Protein functional similarity based on gene ontology (GO) annotations serves as a powerful tool when comparing proteins on a functional level in applications such as protein-protein interaction prediction, gene prioritization, and disease gene discovery. Functional similarity (FS) is usually quantified by combining the GO hierarchy with an annotation corpus that links genes and gene products to GO terms. One large group of algorithms involves calculation of GO term semantic similarity (SS) between all the terms annotating the two proteins, followed by a second step, described as "mixing strategy", which involves combining the SS values to yield the final FS value. Due to the variability of protein annotation caused e.g. by annotation bias, this value cannot be reliably compared on an absolute scale. We therefore introduce a similarity z-score that takes into account the FS background distribution of each protein. For a selection of popular SS measures and mixing strategies we demonstrate moderate accuracy improvement when using z-scores in a benchmark that aims to separate orthologous cases from random gene pairs and discuss in this context the impact of annotation corpus choice. The approach has been implemented in Frela, a fast high-throughput public web server for protein FS calculation and interpretation.

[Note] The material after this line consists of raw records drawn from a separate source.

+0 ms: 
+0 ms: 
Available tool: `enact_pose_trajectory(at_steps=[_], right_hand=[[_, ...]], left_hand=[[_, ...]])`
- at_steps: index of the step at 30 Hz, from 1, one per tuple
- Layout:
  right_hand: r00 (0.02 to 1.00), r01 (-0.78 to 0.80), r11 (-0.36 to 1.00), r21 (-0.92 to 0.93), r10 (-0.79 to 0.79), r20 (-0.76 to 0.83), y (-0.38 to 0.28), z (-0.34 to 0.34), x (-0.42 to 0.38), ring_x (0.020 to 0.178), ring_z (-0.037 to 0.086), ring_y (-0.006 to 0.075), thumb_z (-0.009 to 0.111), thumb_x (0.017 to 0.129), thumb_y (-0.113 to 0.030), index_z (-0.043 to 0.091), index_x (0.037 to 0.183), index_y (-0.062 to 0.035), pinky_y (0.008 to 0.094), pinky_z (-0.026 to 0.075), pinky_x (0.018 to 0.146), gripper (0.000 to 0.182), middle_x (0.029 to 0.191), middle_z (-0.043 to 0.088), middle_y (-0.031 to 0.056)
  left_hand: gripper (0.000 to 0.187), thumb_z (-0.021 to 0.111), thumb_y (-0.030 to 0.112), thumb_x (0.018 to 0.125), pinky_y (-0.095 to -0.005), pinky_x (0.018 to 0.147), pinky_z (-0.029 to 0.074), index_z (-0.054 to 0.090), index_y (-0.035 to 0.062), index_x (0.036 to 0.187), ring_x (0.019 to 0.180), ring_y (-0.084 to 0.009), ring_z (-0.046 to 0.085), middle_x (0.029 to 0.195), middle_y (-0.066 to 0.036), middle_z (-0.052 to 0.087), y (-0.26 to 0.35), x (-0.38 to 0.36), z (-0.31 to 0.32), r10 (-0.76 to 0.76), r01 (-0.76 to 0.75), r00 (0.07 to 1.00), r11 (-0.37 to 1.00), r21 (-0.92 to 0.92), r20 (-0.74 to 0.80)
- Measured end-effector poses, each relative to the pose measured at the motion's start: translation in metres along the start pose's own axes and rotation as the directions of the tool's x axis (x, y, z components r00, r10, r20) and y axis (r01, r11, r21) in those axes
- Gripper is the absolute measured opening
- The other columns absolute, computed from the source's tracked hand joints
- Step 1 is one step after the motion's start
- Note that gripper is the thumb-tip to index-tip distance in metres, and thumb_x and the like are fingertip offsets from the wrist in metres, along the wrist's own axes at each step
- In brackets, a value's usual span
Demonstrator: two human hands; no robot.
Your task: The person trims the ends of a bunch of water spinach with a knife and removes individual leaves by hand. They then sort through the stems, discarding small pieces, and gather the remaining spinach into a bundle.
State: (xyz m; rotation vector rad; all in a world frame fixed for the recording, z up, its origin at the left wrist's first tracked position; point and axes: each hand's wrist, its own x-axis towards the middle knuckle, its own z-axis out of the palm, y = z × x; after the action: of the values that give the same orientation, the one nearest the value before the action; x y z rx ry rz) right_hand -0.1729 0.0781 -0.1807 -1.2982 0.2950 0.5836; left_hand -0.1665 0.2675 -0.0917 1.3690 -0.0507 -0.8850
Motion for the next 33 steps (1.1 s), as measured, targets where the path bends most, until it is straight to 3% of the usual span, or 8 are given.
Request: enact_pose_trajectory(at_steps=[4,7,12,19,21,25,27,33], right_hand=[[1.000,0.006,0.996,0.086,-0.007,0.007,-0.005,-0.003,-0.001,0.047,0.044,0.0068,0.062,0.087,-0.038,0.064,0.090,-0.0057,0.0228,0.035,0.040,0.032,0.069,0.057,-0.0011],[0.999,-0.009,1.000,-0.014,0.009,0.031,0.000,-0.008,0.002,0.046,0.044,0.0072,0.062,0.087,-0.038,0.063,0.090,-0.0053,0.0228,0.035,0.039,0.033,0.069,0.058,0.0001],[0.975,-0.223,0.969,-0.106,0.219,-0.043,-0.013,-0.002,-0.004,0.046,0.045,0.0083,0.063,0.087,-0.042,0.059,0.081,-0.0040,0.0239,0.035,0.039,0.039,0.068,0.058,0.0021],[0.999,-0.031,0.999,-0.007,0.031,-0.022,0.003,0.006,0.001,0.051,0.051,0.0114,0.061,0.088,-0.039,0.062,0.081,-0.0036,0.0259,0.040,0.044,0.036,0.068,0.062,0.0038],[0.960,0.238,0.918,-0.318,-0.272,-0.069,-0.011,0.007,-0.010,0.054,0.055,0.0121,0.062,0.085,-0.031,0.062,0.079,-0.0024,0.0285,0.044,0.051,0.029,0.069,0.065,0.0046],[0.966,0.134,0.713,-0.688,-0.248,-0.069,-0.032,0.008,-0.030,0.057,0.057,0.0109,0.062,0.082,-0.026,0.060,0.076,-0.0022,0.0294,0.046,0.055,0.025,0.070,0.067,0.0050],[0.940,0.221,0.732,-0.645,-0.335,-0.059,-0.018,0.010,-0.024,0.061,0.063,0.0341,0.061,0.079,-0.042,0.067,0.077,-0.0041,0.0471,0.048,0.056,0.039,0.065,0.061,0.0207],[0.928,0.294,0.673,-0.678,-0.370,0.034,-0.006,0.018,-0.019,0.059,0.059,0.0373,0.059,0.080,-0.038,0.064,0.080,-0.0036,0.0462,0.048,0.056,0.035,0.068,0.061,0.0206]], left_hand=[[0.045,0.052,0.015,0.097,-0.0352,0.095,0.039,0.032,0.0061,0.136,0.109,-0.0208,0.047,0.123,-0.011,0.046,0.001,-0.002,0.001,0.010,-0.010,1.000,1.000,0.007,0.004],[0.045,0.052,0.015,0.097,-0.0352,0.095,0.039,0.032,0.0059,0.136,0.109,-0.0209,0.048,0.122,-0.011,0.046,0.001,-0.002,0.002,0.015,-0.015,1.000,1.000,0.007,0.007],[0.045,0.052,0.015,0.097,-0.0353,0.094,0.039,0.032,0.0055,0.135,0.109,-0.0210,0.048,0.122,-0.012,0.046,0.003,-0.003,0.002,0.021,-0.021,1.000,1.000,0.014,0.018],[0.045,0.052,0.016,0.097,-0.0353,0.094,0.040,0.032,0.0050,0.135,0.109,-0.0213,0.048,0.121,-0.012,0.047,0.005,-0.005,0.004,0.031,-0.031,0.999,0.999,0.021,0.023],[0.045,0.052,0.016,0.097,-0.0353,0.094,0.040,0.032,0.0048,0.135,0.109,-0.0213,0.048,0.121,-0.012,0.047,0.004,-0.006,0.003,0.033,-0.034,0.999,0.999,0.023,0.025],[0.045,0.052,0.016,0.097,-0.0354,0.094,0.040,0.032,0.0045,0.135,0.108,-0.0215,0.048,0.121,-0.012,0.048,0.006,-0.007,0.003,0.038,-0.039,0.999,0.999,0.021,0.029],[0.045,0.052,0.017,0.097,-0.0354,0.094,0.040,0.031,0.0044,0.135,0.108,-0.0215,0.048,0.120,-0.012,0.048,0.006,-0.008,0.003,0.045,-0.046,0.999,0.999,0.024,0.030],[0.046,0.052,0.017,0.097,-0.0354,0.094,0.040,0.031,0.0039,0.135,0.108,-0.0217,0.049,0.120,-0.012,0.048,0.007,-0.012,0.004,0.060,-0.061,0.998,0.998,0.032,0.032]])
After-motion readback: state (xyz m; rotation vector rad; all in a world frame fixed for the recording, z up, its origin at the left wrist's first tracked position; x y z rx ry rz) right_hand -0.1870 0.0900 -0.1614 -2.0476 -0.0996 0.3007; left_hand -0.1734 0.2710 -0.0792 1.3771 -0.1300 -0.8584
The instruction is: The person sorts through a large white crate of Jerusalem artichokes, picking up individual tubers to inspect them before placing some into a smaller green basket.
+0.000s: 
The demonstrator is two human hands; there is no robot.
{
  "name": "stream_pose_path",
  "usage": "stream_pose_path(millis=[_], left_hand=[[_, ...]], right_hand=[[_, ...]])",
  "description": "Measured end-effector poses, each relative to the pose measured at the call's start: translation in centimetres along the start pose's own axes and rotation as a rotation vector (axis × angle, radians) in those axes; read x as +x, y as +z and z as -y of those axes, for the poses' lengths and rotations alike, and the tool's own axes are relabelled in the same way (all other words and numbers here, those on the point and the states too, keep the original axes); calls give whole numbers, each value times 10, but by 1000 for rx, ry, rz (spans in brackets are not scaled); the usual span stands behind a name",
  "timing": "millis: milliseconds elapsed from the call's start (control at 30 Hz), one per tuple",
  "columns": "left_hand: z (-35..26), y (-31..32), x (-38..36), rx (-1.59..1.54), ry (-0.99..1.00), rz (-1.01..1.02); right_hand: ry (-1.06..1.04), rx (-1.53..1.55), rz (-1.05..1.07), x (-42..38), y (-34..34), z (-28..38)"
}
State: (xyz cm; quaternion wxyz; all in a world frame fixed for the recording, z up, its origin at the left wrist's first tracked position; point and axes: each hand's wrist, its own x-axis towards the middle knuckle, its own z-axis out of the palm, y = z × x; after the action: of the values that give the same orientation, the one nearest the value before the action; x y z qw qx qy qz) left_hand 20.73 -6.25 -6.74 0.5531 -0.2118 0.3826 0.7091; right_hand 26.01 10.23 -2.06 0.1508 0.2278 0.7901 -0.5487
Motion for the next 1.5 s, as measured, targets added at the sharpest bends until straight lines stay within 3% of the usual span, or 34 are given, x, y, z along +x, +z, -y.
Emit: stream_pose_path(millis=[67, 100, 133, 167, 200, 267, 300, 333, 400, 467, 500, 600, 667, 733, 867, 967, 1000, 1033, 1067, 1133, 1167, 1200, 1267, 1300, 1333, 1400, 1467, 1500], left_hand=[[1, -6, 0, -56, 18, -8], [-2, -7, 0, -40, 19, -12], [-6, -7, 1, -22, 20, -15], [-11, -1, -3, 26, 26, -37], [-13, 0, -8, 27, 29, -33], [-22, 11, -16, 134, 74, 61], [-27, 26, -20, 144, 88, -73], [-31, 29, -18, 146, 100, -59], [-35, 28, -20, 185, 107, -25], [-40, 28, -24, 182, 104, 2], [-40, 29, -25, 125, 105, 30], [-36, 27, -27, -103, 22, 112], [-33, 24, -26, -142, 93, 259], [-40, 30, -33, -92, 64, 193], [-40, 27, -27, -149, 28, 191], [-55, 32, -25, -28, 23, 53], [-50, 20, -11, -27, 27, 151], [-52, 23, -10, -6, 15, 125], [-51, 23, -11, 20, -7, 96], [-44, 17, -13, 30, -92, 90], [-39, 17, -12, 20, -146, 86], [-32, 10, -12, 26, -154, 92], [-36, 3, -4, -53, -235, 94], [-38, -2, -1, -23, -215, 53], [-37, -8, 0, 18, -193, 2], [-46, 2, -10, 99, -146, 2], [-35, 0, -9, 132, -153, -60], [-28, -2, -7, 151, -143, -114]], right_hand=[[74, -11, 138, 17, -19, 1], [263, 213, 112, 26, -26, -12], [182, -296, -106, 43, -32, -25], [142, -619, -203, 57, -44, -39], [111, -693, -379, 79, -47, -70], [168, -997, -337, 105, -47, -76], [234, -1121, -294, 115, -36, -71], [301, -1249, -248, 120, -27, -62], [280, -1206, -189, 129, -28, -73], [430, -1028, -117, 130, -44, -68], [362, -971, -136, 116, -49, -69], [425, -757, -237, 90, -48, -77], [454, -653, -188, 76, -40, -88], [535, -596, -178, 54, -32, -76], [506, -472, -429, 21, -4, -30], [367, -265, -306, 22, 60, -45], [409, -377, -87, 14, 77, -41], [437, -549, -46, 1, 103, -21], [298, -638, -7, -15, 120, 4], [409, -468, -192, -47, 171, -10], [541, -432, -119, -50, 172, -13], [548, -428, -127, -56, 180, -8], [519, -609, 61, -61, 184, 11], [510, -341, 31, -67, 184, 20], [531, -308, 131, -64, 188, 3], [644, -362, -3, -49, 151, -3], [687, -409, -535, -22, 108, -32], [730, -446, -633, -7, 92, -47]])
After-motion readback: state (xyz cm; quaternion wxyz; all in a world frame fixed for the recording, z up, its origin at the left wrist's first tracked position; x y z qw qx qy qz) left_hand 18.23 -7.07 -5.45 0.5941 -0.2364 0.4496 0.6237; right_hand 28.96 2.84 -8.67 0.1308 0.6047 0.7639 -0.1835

基于基因本体 (GO) 注释的蛋白质功能相似性在蛋白质功能水平比较方面是一种强大的工具,可应用于蛋白质-蛋白质相互作用预测、基因优先级和疾病基因发现等领域。功能相似性 (FS) 通常通过将 GO 层次结构与注释语料库相结合来量化,该语料库将基因和基因产物与 GO 术语联系起来。一类大型算法涉及计算注释两个蛋白质的所有术语之间的 GO 术语语义相似性 (SS),然后是第二步,描述为“混合策略”,涉及组合 SS 值以得出最终的 FS 值。由于蛋白质注释的可变性,例如注释偏差,因此不能在绝对尺度上可靠地比较此值。因此,我们引入了相似性 z 分数,该分数考虑了每个蛋白质的 FS 背景分布。对于选择的流行 SS 度量和混合策略,我们在旨在将同源案例与随机基因对分开的基准测试中展示了适度的准确性提高,并在该上下文中讨论了注释语料库选择的影响。该方法已在 Frela 中实现,Frela 是一个快速的高通量公共网络服务器,用于计算和解释蛋白质 FS。